FIG. 3 is a block diagram showing a configuration of a conventional matched filter device.

[Explanation of symbols]

 100, 200 Matched filter device 101-1 to 101-n register 102-1 to 102-k, 103 register group 104-1 to 104-k, 111 selector 105-1 to 105-k, 110 register 106-1 to 106 −k Multiplier 107, 109 Adder 108 Shift circuit 112 Counter 113 Ground 201 Selector controller 202 Shift circuit controller

Claims (8)

[Claims] 1. A plurality of register groups cascaded so as to sequentially shift to a subsequent stage while holding n-bit input data, a counter for performing a cyclic count of count values 0 to n, and a plurality of register groups. First selecting means for selecting the held data of the i-th bit corresponding to the count value i among the held n-bit data, and the data of the i-th bit in each of the register groups selected by this means are predetermined. A plurality of multiplying means for multiplying the multiplied code, a first adding means for adding the multiplied data in each of the multiplying means, a shifting means for shifting the added data in this means according to the count value i, Second adding means for adding the data shifted by this means and the selected value, holding the added data by this means, and after this holding, giving an instruction to increment the count value i Holding means and the count value i = 1
And a second selecting means for outputting data held in the holding means as the selected value to the second adding means when 0 is the selected value at the time of the count value i ≠ 1. Matched filter device. 2. A plurality of register groups cascaded so as to sequentially shift to a subsequent stage while holding n-bit input data, and to designate any one of n bits of the input data at an arbitrary cycle. Control means, first selection means for selecting, from the n-bit data held in the plurality of register groups, x-th bit held data corresponding to the specified bit x, A plurality of multiplying means for multiplying the x-th data in each register group by a predetermined code; a first adding means for adding the multiplied data in each of the multiplying means; Shifting means, a second adding means for adding the data shifted by this means and the selected value, a holding means for holding the added data by this means, and 0 when the designated bit x is switched.
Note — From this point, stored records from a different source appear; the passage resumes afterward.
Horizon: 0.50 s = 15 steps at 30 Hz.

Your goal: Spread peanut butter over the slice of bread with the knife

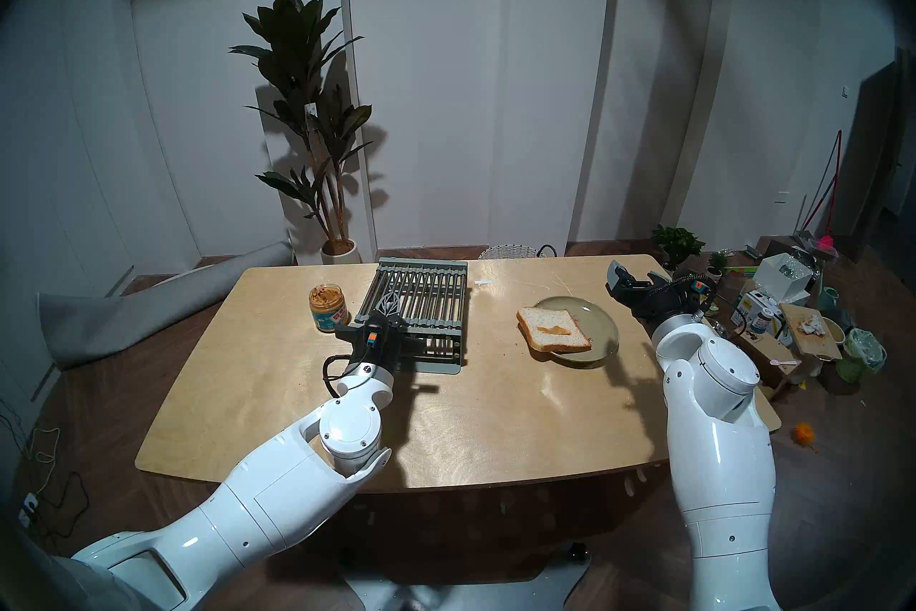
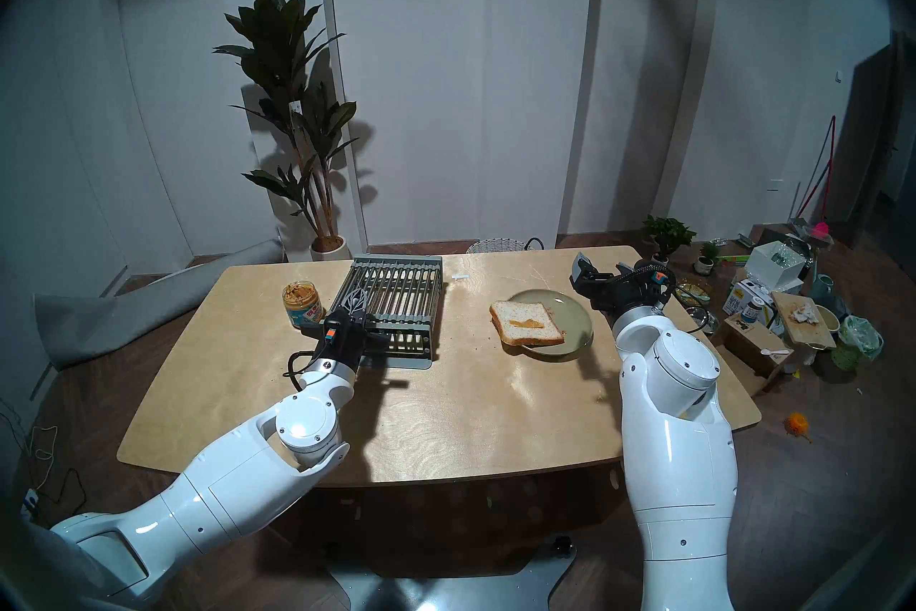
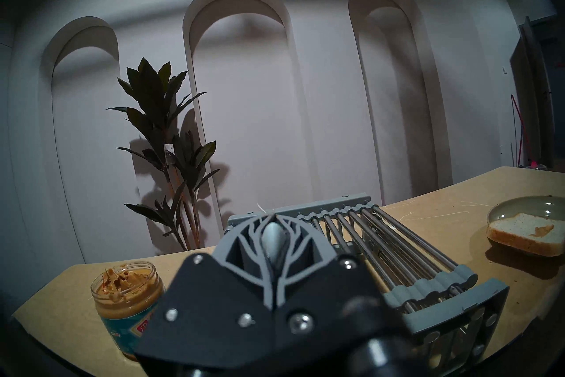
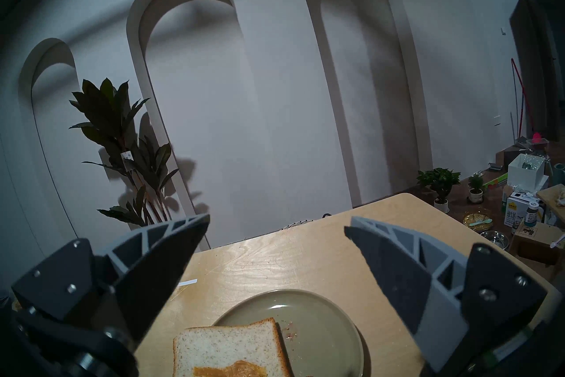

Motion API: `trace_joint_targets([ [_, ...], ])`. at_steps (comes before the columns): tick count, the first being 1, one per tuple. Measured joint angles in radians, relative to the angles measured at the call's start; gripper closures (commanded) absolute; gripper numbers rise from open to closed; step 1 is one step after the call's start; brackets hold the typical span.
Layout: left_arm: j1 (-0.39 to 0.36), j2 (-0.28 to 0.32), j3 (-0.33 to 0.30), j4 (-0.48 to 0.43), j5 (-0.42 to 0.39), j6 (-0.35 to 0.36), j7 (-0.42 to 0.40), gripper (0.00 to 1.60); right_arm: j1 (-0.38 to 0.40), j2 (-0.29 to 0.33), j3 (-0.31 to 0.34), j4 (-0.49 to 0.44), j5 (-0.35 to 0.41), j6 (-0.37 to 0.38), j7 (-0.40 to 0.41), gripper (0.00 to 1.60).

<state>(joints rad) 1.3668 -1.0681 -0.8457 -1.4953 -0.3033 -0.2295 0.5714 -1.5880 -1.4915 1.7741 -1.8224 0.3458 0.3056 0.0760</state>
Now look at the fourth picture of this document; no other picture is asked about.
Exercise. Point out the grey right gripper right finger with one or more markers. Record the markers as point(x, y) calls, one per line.
point(419, 274)

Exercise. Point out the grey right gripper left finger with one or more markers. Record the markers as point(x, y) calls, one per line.
point(145, 274)

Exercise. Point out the pale green ceramic plate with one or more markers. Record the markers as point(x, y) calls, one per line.
point(318, 327)

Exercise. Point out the white bread slice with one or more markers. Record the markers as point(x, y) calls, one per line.
point(229, 349)

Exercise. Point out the white tape strip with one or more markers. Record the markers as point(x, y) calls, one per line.
point(187, 282)

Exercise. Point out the empty steel bowl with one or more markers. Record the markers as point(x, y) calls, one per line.
point(494, 239)

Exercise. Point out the small bushy potted plant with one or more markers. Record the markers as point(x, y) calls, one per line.
point(439, 181)

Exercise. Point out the tiny potted plant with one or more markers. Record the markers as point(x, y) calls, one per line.
point(476, 188)

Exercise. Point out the white printed carton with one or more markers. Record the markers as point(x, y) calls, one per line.
point(514, 210)

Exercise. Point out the brown cardboard box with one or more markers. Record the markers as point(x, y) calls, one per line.
point(536, 243)

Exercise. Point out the small dark bottle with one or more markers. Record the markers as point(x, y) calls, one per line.
point(532, 215)

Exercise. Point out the tall potted leafy plant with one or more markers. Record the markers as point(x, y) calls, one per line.
point(119, 133)

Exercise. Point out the white cardboard box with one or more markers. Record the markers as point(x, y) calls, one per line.
point(525, 175)

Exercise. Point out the wooden cutting board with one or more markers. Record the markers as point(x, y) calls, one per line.
point(554, 199)

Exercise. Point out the teal cup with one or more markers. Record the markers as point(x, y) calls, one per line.
point(559, 173)

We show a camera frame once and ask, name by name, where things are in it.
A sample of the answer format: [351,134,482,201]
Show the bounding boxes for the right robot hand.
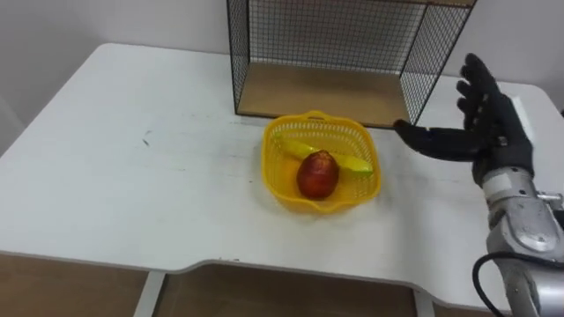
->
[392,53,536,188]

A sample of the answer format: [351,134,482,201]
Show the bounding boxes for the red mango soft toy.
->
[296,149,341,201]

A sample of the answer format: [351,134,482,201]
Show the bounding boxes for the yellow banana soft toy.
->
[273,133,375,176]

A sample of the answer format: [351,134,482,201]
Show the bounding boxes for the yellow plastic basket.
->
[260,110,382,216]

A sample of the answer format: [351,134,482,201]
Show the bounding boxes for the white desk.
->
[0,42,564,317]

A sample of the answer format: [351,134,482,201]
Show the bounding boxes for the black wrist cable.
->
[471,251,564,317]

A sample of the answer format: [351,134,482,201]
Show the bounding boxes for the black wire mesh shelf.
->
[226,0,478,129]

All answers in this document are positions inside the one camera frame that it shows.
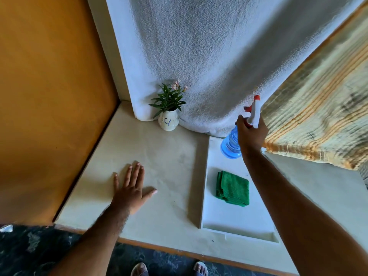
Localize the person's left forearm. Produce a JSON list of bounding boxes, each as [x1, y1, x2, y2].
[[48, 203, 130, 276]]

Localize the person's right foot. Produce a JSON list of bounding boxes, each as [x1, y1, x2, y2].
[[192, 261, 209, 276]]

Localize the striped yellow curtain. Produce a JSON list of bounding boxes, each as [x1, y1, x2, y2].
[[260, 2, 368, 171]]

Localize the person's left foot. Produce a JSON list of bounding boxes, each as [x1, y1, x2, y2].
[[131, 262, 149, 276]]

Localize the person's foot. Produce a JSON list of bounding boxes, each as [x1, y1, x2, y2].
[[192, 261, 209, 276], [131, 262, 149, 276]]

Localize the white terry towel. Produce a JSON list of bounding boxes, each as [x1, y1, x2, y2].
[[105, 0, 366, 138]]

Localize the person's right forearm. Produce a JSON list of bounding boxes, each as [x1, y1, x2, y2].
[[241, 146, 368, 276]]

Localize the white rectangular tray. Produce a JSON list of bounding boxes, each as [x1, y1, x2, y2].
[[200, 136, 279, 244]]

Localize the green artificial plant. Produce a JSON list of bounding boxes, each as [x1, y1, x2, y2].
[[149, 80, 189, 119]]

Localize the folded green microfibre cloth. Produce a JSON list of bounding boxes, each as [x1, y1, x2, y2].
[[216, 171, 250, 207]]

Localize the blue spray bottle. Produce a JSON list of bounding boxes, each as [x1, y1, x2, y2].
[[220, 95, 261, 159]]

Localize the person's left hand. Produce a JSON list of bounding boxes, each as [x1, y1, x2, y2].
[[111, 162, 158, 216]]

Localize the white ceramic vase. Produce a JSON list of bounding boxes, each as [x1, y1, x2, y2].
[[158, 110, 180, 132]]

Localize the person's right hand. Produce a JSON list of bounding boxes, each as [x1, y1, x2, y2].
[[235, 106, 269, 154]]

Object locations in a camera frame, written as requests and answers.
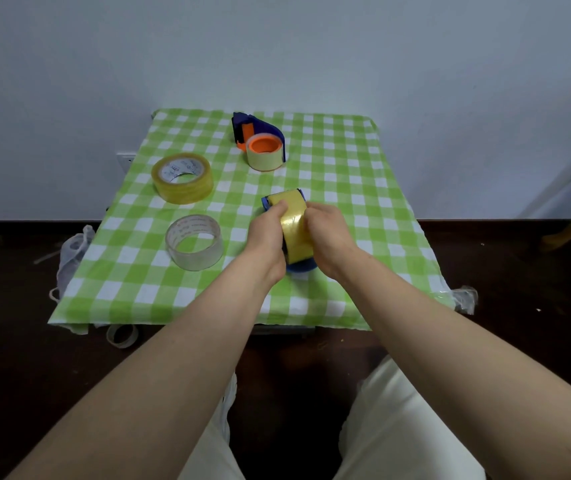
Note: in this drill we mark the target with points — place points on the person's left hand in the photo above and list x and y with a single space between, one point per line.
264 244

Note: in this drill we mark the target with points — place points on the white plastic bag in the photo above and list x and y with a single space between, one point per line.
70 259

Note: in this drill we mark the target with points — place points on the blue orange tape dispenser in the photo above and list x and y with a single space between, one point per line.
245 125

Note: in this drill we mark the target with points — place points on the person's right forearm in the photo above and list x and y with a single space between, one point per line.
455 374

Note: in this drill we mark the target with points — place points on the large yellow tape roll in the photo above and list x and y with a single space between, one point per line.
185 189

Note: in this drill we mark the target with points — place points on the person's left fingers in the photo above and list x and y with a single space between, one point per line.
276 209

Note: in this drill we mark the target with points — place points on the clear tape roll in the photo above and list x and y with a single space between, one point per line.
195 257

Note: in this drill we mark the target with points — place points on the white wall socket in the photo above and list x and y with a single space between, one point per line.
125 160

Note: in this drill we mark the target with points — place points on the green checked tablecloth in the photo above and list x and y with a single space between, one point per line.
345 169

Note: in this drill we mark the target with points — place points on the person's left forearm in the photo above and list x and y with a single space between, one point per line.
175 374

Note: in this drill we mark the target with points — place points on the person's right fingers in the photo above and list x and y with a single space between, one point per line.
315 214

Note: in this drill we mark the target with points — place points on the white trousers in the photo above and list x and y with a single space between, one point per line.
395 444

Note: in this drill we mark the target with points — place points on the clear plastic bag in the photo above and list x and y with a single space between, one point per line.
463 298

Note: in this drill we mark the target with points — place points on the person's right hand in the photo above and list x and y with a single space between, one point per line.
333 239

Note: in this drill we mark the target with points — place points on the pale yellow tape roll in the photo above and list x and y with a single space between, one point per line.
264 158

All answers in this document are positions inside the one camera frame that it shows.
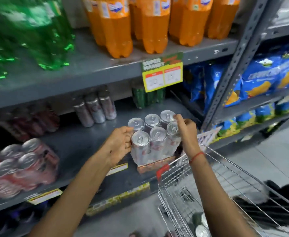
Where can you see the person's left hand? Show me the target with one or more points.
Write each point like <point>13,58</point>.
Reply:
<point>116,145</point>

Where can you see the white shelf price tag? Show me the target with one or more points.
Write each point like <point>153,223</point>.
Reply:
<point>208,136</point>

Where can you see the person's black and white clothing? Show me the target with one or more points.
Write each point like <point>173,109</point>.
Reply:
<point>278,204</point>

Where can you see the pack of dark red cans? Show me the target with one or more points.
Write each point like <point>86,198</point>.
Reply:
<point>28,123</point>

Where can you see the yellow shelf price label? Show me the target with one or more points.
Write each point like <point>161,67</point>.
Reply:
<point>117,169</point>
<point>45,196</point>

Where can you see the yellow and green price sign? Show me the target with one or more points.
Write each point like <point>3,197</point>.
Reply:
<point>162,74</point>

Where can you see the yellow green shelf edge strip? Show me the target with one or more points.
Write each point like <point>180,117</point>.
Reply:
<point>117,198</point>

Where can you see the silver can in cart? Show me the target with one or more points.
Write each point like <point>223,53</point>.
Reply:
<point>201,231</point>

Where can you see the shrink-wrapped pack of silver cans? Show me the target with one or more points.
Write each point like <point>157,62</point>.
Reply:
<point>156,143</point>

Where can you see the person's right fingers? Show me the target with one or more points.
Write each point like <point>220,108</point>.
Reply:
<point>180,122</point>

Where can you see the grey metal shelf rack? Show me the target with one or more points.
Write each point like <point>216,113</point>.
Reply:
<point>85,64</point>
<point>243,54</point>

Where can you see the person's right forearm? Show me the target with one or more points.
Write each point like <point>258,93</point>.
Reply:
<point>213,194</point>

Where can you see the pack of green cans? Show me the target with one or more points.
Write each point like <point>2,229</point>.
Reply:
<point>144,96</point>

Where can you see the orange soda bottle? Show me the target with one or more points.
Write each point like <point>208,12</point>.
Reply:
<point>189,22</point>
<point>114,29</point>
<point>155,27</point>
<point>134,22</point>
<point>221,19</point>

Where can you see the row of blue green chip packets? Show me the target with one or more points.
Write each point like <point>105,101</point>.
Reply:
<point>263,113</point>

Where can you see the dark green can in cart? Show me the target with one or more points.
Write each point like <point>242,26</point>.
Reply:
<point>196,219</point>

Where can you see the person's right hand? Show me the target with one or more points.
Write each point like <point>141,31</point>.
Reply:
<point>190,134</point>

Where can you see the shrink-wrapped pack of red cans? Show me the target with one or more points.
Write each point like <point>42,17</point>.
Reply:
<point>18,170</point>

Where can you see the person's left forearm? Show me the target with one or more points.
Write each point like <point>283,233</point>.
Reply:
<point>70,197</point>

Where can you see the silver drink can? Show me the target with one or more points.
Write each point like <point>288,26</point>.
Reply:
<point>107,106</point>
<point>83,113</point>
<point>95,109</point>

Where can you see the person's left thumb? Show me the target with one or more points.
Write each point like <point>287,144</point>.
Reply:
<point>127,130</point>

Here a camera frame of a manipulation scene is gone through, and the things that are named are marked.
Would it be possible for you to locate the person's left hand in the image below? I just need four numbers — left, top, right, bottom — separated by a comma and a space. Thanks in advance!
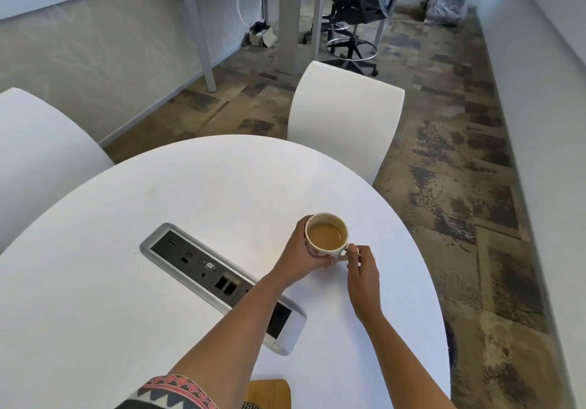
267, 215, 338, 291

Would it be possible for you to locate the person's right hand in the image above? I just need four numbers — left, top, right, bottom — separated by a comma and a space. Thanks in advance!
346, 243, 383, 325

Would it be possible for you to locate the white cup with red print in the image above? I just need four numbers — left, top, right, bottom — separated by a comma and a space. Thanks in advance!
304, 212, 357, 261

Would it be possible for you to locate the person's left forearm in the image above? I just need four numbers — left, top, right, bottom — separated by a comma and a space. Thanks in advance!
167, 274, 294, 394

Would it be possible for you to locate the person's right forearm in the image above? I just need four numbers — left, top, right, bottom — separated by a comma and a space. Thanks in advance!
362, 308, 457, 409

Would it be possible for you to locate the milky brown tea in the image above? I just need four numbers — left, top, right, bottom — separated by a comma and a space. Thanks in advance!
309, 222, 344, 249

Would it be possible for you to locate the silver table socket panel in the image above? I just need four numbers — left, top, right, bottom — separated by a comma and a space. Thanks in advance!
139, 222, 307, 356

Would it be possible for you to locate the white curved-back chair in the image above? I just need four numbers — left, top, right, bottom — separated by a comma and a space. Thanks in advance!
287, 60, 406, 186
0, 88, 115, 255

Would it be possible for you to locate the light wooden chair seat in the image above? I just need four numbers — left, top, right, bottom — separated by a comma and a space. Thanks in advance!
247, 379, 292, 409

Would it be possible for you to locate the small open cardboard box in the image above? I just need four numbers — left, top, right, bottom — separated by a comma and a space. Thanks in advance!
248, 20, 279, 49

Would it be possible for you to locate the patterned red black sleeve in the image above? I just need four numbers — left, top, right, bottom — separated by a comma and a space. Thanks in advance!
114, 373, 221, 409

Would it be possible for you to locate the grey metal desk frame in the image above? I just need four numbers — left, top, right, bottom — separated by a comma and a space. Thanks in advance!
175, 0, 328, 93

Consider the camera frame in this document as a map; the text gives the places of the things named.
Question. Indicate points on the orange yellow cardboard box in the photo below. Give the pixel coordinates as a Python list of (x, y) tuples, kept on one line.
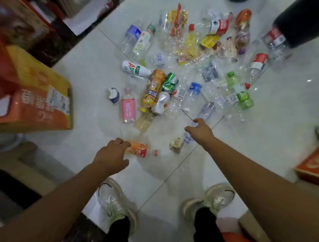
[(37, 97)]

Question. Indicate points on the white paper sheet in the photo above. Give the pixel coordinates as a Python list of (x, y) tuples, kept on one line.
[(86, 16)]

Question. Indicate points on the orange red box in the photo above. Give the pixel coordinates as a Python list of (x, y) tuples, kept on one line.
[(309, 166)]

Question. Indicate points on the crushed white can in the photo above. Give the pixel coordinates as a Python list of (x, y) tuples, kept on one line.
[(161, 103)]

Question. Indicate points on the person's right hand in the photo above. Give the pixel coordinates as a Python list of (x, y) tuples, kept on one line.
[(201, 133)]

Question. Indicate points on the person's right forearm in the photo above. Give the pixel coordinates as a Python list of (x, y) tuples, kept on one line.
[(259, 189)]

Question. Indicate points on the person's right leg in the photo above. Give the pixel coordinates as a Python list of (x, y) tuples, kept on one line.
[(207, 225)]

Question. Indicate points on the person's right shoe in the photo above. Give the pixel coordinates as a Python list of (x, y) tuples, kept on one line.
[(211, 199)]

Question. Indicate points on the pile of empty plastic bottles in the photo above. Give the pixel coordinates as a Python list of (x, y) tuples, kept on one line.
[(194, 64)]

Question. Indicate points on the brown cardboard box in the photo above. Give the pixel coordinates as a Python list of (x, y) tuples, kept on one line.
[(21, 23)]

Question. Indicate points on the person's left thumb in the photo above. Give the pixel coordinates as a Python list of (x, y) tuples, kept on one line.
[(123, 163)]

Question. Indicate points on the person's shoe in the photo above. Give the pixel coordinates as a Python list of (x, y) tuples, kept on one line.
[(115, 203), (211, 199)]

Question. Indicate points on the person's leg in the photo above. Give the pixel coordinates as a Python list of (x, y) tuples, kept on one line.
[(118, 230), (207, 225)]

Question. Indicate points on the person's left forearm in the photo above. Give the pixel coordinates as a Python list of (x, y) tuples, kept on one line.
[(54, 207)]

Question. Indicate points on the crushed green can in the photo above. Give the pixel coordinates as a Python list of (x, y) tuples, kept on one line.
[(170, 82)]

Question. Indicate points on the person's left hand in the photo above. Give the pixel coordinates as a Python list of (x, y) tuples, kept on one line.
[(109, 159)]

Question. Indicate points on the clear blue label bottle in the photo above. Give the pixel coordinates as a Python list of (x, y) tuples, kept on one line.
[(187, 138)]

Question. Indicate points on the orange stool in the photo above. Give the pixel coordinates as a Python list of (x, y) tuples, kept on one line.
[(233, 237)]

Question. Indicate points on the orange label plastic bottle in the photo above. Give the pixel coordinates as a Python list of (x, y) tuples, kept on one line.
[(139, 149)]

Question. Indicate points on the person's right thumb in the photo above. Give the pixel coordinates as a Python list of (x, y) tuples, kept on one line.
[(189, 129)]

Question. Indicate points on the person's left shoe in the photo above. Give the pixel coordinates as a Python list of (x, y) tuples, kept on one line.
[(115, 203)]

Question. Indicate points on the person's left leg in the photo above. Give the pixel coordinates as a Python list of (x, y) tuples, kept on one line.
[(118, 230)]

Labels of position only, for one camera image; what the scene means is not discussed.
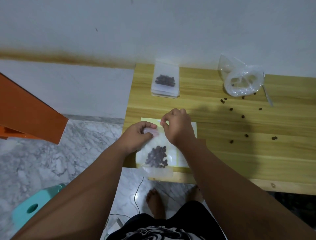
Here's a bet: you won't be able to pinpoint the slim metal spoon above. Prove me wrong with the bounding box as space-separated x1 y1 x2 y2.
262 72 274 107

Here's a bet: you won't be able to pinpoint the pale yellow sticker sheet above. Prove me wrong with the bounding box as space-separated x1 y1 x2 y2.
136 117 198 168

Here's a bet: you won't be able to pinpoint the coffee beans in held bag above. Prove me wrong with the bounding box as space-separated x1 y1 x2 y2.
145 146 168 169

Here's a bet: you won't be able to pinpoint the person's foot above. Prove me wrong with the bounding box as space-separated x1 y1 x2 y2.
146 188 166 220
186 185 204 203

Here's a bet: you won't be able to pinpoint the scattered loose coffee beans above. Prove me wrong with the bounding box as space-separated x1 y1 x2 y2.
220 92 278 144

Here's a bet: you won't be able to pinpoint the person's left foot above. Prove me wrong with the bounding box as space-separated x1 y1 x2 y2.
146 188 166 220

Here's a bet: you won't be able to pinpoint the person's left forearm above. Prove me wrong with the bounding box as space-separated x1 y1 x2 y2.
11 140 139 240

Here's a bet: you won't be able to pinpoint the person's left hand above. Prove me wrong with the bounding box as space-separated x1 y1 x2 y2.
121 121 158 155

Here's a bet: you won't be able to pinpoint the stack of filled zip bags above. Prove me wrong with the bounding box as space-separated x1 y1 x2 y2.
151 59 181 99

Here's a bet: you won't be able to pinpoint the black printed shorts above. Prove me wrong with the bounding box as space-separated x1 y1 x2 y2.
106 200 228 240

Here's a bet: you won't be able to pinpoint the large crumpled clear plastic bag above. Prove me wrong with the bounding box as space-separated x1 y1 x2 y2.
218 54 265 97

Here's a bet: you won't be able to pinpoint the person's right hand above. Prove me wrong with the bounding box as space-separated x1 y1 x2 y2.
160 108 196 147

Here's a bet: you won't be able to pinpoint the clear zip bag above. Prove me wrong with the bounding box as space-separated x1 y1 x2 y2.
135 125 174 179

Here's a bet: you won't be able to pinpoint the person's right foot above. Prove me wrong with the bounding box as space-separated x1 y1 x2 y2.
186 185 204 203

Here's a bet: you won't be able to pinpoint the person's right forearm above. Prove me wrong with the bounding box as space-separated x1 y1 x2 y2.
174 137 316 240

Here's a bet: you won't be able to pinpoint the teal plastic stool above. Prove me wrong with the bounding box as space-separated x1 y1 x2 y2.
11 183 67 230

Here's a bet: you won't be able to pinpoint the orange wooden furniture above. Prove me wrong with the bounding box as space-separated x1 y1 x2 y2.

And a second selection unit that outputs the data held in the holding unit as the selection value to the second addition unit as the selection value when the switching is not performed. 3. The matched device according to claim 1, wherein when the n-bit input data is spread data, a code multiplied by the plurality of multiplying means is data for despreading. Filter device. 4. A path search device comprising the matched filter device according to claim 1. Description: 5. A mobile station device comprising the path search device according to claim 4. 6. A base station apparatus comprising the path search device according to claim 4. 7. Shifting sequentially to a subsequent stage while holding n-bit input data, and selecting the i-th held data corresponding to the count value i of the counter from the n-bit data held in each stage. Then, the selected i-th bit data is multiplied by a predetermined code, the multiplied data is added, and the added data is shifted according to the count value i. The value is added, the added data is held, and after the holding, an instruction to increment the count value i is issued, and the count value i is incremented.
= 1, 0 is the selected value, and the count value i 値 1
A matched filtering method in the receiving apparatus, wherein the held added data is used as the selected value at the time of (i). 8. Shifting sequentially to the subsequent stage while holding the n-bit input data, designating any bit of the n-bit data held in each stage at an arbitrary cycle, and specifying the designated bit x Is selected, the x-th data held in each selected register group is multiplied by a predetermined code, and the multiplied data by each multiplication means is added. The added data is shifted, the shifted data and the selected value are added, and the added data is held. When the designated bit x is switched, 0 is used as the selected value, and when the designated bit x is switched, the held value is held except when the switching is performed. A matched filtering method in a receiving device, wherein the addition data is the selected value.